Article doesn't mention the one big con of look-aside load balancing. In a partition scenario it can be that the load director can contact backends that the client can't, so it gets bad advice from the load director. So you need to think about fallbacks and how clients can operate autonomously in this scenario.
We have lots of client instances communicating to other server instances with ZMQ PubSub via a network load balancer. We find that periodically recreating the client side connection works fine for us.
HTTP2 is not a suitable protocol for implementing persistent, stateful communication channels. HTTP2 is bidirectional but it's stateless. gRPC is bidirectional but intended to be stateful. WebSockets (bidirectional and stateful) would have been a better match and not required sticky sessions. gRPC essentially takes us back to the dark ages of long polling.
I was making this argument for years. WebSockets was designed for bidirectional data exchange between client and server. On the other hand, HTTP2 was designed for pushing static resources to the client to speed up loading of front ends (it was meant to make bundling front-end scripts redundant). HTTP2 was not designed for bidirectional data exchange over a stateful channel.
Can you be more specific? What technical drawbacks are relevant? It's certainly not literally polling any more than a websocket so what do you mean? Long running websockets are also hard to balance for the exact same reasons. Much harder in fact because you can't use a per request LB.
It's not sticky sessions in the traditional sense. It's a single connection. Http/1.1 requests are allowed to be stateful within a single connection as well. The difference is there is built support for multiplexed requests within that single connection.

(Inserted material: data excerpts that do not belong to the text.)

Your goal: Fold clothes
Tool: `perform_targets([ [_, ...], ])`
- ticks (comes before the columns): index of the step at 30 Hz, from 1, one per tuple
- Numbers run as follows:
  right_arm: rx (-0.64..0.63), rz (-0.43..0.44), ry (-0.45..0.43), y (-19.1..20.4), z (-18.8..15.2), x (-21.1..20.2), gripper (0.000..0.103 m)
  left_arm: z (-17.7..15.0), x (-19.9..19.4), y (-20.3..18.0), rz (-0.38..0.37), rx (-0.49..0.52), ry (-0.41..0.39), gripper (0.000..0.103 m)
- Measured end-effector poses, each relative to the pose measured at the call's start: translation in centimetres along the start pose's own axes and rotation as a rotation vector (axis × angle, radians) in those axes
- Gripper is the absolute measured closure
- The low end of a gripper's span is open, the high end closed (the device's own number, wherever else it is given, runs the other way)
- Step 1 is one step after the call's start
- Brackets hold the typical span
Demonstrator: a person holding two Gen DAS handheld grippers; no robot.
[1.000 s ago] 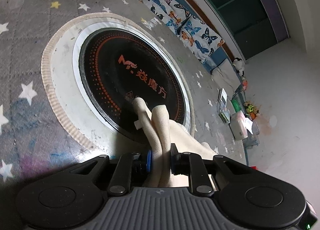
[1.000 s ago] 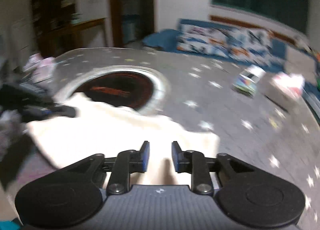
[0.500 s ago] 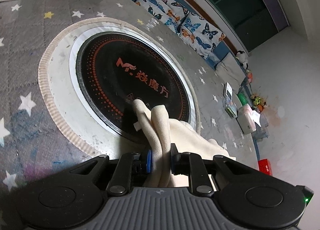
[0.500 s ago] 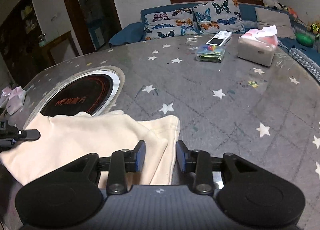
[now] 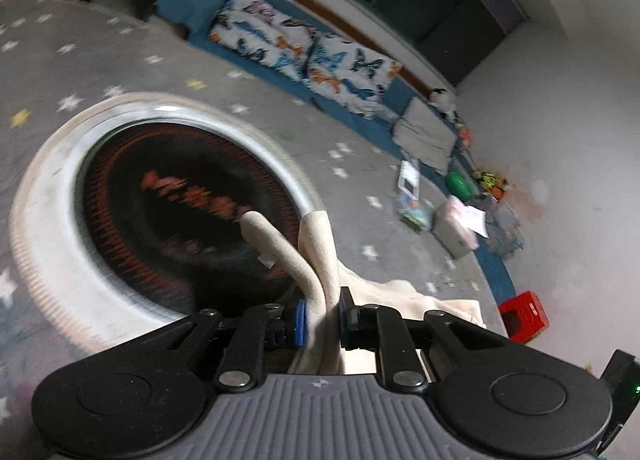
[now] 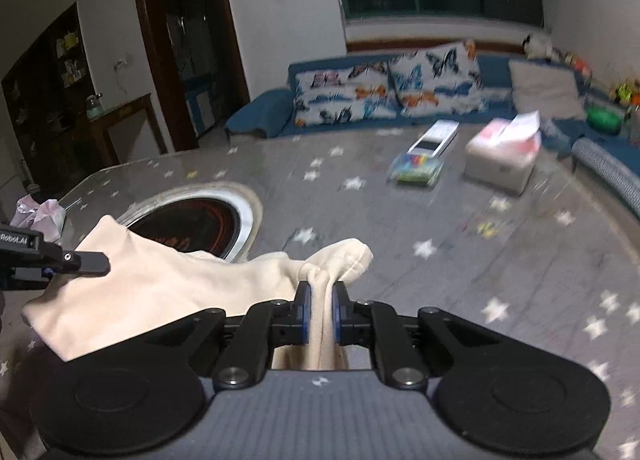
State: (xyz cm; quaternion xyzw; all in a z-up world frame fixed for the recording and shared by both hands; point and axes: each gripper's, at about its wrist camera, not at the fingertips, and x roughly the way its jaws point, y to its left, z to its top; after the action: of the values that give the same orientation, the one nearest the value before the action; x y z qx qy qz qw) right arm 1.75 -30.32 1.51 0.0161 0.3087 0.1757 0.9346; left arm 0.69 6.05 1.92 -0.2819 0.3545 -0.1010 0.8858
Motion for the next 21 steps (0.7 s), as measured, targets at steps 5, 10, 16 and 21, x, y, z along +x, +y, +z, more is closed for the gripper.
perform_targets([
  [5,-0.004,-0.075,-0.053,-1.9,1.0,-2.4,0.094,0.1,2.3,-4.1,-0.038,0.065,0.016,0.086],
  [10,0.014,-0.173,-0.081,-5.1,1.5,-4.3,0.094,-0.4,5.4,-7.9,-0.063,0.124,0.055,0.086],
  [16,0.048,-0.264,-0.075,-8.8,1.5,-4.9,0.094,-1.1,9.3,-12.0,-0.082,0.189,0.093,0.086],
  [21,0.078,-0.325,-0.061,-11.6,1.0,-4.5,0.094,-2.0,12.3,-14.1,-0.083,0.229,0.128,0.086],
])
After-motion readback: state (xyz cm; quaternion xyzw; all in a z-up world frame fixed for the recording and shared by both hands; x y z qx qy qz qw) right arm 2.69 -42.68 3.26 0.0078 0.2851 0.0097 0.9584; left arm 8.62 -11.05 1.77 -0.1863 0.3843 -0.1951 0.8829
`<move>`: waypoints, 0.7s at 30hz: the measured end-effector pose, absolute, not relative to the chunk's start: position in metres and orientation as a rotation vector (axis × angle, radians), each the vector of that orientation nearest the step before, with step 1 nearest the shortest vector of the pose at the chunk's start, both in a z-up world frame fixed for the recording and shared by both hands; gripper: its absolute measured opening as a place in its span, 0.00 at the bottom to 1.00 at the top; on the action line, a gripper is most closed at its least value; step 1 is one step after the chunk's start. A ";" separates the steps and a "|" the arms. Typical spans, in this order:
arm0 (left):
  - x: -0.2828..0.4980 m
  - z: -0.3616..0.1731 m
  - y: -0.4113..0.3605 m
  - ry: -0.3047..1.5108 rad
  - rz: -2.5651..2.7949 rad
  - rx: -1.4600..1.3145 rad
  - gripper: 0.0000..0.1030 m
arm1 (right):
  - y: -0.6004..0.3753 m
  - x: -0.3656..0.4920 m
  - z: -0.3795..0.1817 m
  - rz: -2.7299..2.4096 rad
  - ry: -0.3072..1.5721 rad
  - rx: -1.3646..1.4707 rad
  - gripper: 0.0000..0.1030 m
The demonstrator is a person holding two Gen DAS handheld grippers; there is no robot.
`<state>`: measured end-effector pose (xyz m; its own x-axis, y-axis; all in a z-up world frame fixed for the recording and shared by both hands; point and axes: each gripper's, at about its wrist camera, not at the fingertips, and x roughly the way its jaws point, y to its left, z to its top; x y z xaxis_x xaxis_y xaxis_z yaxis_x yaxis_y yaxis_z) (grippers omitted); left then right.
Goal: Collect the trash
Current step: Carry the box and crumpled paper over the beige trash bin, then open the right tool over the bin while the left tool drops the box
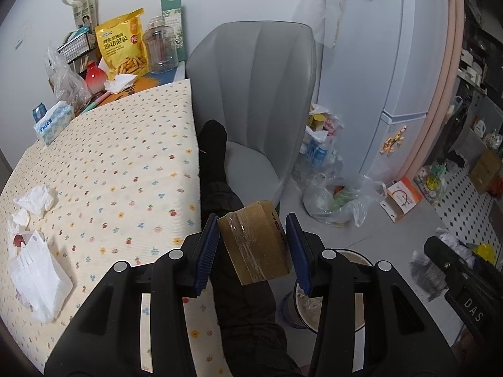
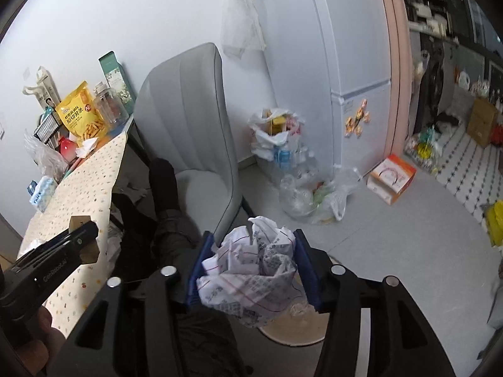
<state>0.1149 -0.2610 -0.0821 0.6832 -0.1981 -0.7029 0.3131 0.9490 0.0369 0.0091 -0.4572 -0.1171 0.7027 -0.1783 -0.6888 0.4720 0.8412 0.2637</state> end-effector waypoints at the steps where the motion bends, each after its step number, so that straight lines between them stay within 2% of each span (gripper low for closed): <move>1: 0.114 -0.083 -0.264 0.770 -0.292 0.160 0.42 | -0.460 0.007 -0.119 -0.388 0.707 0.447 0.57; 10: 0.104 -0.092 -0.298 0.786 -0.359 0.204 0.43 | -0.479 -0.018 -0.119 -0.425 0.694 0.475 0.65; 12: 0.101 -0.095 -0.310 0.794 -0.384 0.212 0.43 | -0.484 -0.029 -0.113 -0.457 0.671 0.463 0.74; 14: 0.099 -0.099 -0.322 0.804 -0.412 0.216 0.43 | -0.488 -0.040 -0.108 -0.495 0.658 0.442 0.77; 21: 0.083 -0.111 -0.369 0.825 -0.511 0.253 0.43 | -0.523 -0.072 -0.115 -0.597 0.676 0.478 0.77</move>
<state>0.0831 -0.3686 -0.1106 0.5674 -0.3335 -0.7529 0.5255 0.8506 0.0193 -0.0721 -0.5234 -0.1145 0.6274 -0.3508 -0.6952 0.6468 0.7319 0.2143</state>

Yeah, Google's L7 load balancers have been supporting gRPC since forever, but I'm also surprised to hear AWS and Cloudflare only recently added gRPC support. Maybe the author uses only AWS so that's why only AWS is relevant to them. OSS proxies and gateways like envoy had it from the get go.
I really wonder how one get the powers to down-vote on HN. What is the down-vote for? Is it a specific gRPC problem? For I for sure work with LBs that are set to timeout at 4min. And most of the backend clients are set to drop sockets after 120s. This causes challenges for all traffic.
This is good practice anyway. Having long-lived servers causes all kinds of issues. In the old days, if you had a server that was up for years, you had no idea whether you could reboot the server safely or not. Additionally, from a security perspective, the longer-lived a server is, the more likely that an attacker installed some manner of backdoor on the server that's just waiting for the attacker's opportune moment to come back and exploit it.
Much better to make chaos an expected part of your operations - make sure your servers are cattle (not pets), give them maximum lifetimes, and terminate them on a regular basis. The more frequent the termination, the better prepared you are for single-node overload, and the less likely that it happens in your use case in the first place.